Exercise instructions :: The data should be written out in full, exactly as it stands, and the pictures dropped.

Recorded information ::
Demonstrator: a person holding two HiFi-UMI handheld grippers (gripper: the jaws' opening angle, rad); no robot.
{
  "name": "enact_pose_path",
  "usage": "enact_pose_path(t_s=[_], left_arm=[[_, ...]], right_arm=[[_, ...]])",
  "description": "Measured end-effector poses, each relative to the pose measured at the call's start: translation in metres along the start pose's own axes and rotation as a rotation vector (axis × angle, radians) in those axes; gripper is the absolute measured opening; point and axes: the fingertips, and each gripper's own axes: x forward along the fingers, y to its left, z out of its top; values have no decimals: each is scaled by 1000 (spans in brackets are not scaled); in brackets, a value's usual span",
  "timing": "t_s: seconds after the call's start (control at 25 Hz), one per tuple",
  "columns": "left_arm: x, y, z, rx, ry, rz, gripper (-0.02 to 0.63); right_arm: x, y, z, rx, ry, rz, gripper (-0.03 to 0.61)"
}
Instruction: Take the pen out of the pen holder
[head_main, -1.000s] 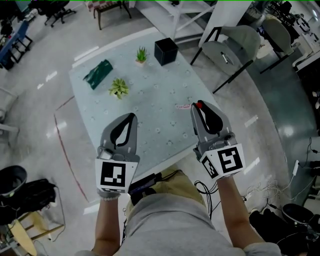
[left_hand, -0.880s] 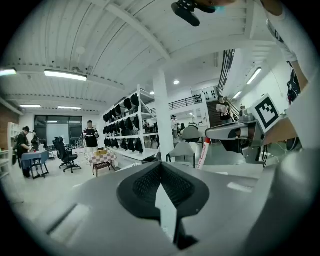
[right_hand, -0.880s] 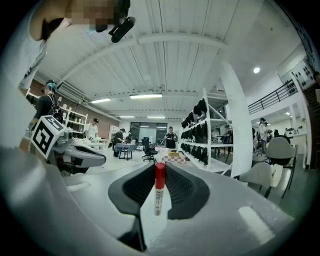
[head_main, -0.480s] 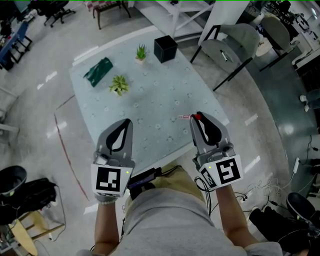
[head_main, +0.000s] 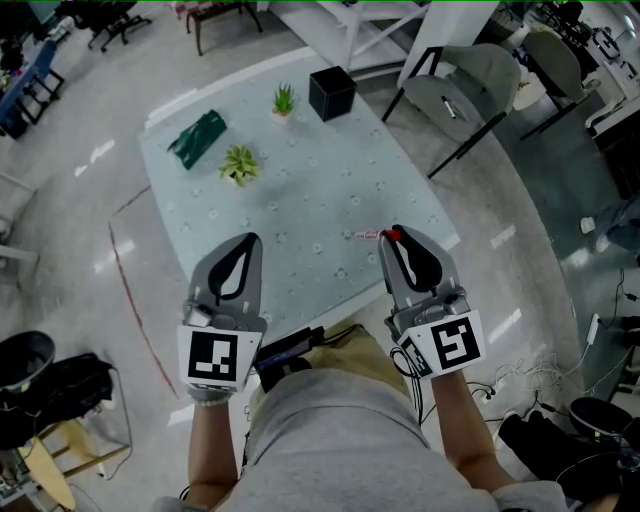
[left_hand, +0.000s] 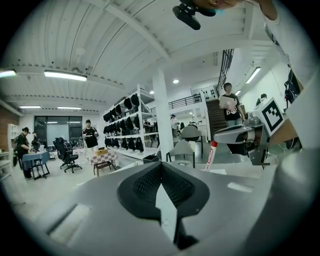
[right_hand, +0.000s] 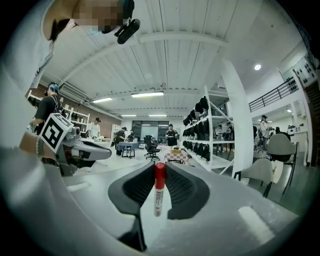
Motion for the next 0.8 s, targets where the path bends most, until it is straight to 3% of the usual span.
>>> enact_pose_path(t_s=[0.8], left_arm=[[0,4,1,-8,1,0,3]], right_arm=[[3,4,7,-14,7,3,61]])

Expected output ::
Demonstrator: a person holding two HiFi-UMI handheld grippers (gripper: the jaws' opening angle, rad); no robot.
{
  "name": "enact_pose_path",
  "usage": "enact_pose_path(t_s=[_], left_arm=[[_, ...]], right_arm=[[_, ...]])",
  "description": "Measured end-effector poses, each relative to the pose measured at the call's start: translation in metres along the start pose's own axes and rotation as a rotation vector (axis × angle, radians) in those axes; gripper is the absolute measured opening; point and axes: the fingertips, and each gripper's own axes: x forward along the fingers, y to its left, z out of its top; values have no decimals: each is scaled by 1000 (spans in brackets are not scaled); in brackets, a value's usual span",
  "timing": "t_s: seconds after the call's start (control at 25 Hz), one per tuple",
  "columns": "left_arm: x, y, z, rx, ry, rz, gripper (-0.02 to 0.63); right_arm: x, y, z, rx, ry, rz, gripper (-0.03 to 0.61)"
}
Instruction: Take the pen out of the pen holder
[head_main, -1.000s] 
[left_hand, -0.880s] 
[right_hand, -0.880s] 
[head_main, -0.480s] 
[head_main, +0.000s] 
[left_hand, +0.000s] 
[right_hand, +0.000s] 
Motion for the next 0.8 s, targets where the path bends most, until it is straight to 3% of the usual span.
>>> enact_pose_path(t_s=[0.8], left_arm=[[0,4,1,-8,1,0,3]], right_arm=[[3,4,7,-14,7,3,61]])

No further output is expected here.